Questionnée sur ses capacités à respecter le seuil d’arsenic recommandé par l’Union européenne, soit de 6 ng/m3, la fonderie d’Aurubis nous a fourni peu de précisions. La représentante de l’entreprise a répondu par courriel que cela était possible en raison de « mesures d’amélioration continue ». Des zones de manutention et de stockage fermées, des processus à faibles émissions, des installations pour capturer les émissions diffuses pendant le traitement en créant une nouvelle technologie innovante et efficace, a-t-on précisé par courriel.

Comme pour la Fonderie Horne, la fonderie d’Aurubis est soumise depuis plusieurs années à des plans de réduction de ses émissions atmosphériques. Un comité de suivi a été mis sur pied en collaboration avec la Ville en 2003. L’entreprise en est à sa sixième entente de réduction de l’arsenic et celle-ci affirme avoir dépensé un demi-milliard de dollars uniquement pour améliorer ses performances environnementales depuis l’an 2000, sans toutefois préciser quel montant était réservé à la réduction des émissions atmosphériques. Depuis 2003, l’entreprise déclare avoir réduit d’environ de moitié ses émissions d’arsenic.

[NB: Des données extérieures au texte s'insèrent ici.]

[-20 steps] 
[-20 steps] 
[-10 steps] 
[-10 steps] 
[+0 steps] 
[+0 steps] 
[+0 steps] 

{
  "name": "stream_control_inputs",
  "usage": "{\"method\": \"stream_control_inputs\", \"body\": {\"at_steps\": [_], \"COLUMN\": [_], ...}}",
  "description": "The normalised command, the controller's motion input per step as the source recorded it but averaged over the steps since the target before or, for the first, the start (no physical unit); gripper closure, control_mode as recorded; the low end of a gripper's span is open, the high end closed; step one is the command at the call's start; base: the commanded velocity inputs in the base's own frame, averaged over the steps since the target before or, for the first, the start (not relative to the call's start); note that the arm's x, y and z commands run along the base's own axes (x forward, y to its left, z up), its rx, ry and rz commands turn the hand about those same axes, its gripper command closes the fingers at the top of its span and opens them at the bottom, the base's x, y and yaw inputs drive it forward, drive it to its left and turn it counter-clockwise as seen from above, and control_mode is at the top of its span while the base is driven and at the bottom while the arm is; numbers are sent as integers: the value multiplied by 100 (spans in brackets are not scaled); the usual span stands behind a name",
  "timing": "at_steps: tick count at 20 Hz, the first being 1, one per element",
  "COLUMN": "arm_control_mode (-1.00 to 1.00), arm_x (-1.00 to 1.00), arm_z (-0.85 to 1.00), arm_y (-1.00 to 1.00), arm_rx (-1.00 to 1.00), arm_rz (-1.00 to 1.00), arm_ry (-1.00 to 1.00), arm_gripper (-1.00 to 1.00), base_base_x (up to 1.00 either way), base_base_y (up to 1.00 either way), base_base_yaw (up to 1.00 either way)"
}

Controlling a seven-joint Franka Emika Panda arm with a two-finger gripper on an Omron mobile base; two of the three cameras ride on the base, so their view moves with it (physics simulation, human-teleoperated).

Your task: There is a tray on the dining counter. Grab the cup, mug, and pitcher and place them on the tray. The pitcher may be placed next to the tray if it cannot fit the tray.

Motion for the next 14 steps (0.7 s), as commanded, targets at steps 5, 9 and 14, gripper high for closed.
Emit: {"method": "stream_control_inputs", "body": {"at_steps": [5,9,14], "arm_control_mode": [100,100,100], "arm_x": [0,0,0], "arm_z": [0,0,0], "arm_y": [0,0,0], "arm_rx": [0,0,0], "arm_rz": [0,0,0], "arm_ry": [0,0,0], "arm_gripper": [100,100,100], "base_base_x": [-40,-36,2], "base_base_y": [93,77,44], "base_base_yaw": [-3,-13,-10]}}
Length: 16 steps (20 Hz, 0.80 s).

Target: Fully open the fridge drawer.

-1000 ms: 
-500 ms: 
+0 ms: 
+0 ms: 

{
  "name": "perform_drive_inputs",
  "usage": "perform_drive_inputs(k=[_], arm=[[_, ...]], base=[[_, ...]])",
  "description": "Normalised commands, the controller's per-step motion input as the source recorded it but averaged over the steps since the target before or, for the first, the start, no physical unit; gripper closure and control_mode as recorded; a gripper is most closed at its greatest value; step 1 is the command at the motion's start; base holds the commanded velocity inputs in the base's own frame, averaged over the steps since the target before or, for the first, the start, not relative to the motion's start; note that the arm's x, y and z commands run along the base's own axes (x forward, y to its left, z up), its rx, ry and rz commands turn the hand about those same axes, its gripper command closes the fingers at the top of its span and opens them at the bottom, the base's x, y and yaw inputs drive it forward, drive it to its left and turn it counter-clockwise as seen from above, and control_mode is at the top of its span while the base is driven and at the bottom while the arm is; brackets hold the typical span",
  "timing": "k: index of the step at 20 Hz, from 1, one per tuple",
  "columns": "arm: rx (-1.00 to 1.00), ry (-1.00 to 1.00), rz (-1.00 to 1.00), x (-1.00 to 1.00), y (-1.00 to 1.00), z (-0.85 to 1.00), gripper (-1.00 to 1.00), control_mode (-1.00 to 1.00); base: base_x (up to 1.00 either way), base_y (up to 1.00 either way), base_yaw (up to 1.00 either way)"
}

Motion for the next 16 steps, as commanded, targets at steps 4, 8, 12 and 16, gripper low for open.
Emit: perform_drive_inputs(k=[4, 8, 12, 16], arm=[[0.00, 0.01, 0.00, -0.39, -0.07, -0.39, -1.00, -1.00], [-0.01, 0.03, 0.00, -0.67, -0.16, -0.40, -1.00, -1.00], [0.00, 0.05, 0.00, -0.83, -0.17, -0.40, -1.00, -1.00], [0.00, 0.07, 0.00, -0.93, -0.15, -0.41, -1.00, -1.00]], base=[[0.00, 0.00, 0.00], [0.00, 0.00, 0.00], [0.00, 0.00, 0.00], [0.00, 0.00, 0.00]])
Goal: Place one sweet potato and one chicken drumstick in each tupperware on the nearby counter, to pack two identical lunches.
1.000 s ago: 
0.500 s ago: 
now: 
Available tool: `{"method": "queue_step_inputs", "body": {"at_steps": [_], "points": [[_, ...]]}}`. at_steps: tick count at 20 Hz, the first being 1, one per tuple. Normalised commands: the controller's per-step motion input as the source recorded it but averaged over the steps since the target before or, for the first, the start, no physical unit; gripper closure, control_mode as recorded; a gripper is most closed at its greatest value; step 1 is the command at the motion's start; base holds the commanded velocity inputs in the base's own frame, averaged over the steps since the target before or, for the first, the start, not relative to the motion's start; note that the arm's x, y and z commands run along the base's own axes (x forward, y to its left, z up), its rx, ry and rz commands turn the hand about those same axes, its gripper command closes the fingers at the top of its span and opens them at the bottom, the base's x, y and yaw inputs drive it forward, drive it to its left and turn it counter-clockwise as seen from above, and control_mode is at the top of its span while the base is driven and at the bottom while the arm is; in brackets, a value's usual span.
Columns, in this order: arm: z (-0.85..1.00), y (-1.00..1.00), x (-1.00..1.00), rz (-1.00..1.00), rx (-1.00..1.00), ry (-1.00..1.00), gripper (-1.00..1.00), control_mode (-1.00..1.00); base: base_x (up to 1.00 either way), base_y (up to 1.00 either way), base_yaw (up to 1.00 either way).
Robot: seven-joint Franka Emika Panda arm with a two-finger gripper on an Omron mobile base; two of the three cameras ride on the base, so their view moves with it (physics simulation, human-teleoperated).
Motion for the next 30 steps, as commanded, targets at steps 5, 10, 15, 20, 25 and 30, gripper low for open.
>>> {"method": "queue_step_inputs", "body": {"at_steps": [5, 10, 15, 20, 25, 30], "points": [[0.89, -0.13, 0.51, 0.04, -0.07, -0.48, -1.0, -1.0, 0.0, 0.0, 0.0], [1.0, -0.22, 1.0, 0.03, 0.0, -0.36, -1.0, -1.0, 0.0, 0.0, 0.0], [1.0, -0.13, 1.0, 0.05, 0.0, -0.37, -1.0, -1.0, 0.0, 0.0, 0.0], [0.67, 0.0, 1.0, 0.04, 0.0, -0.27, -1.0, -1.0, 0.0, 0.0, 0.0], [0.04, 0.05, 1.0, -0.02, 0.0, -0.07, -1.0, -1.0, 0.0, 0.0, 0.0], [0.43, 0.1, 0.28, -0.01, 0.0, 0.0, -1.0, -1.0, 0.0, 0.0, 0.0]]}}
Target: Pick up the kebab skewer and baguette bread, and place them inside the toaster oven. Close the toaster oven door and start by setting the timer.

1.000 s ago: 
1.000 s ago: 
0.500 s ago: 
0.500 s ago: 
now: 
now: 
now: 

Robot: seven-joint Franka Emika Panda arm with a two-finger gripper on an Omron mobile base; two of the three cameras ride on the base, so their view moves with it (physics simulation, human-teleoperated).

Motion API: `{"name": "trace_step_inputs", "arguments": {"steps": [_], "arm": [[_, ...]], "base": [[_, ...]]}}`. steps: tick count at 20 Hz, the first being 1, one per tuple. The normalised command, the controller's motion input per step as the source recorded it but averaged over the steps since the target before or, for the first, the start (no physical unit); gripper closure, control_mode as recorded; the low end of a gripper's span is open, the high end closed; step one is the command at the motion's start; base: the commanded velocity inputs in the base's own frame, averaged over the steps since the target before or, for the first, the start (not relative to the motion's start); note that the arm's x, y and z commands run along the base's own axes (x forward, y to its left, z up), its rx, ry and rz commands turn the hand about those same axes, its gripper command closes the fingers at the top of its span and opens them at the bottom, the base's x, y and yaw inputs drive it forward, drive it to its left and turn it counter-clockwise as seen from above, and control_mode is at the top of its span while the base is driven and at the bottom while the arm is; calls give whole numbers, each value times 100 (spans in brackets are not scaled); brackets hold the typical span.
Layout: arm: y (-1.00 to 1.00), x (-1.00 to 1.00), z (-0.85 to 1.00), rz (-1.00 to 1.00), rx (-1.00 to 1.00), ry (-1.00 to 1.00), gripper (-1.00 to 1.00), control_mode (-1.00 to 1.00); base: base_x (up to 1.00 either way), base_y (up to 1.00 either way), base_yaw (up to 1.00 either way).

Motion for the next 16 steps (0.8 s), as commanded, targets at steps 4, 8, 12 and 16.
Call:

La Fonderie Horne s’est quant à elle conformée à une première attestation d’assainissement en 2007 puis à une seconde en 2017. L’entreprise a déposé deux plans d’action de réduction des émissions atmosphériques dans ce contexte et un troisième en décembre dernier. Elle estimait en mai dernier avoir réduit de 81 % ses émissions d’arsenic depuis 2004 et déclarait investir le tiers de son budget annuel d’investissement dans son volet environnemental. De 2006 à 2021, la fonderie déclarait investir 30 millions de dollars pour des projets reliés à la réduction des émissions atmosphériques. Dans son nouveau plan d’action déposé en décembre 2019, elle prévoit investir environ 180 millions de dollars de plus.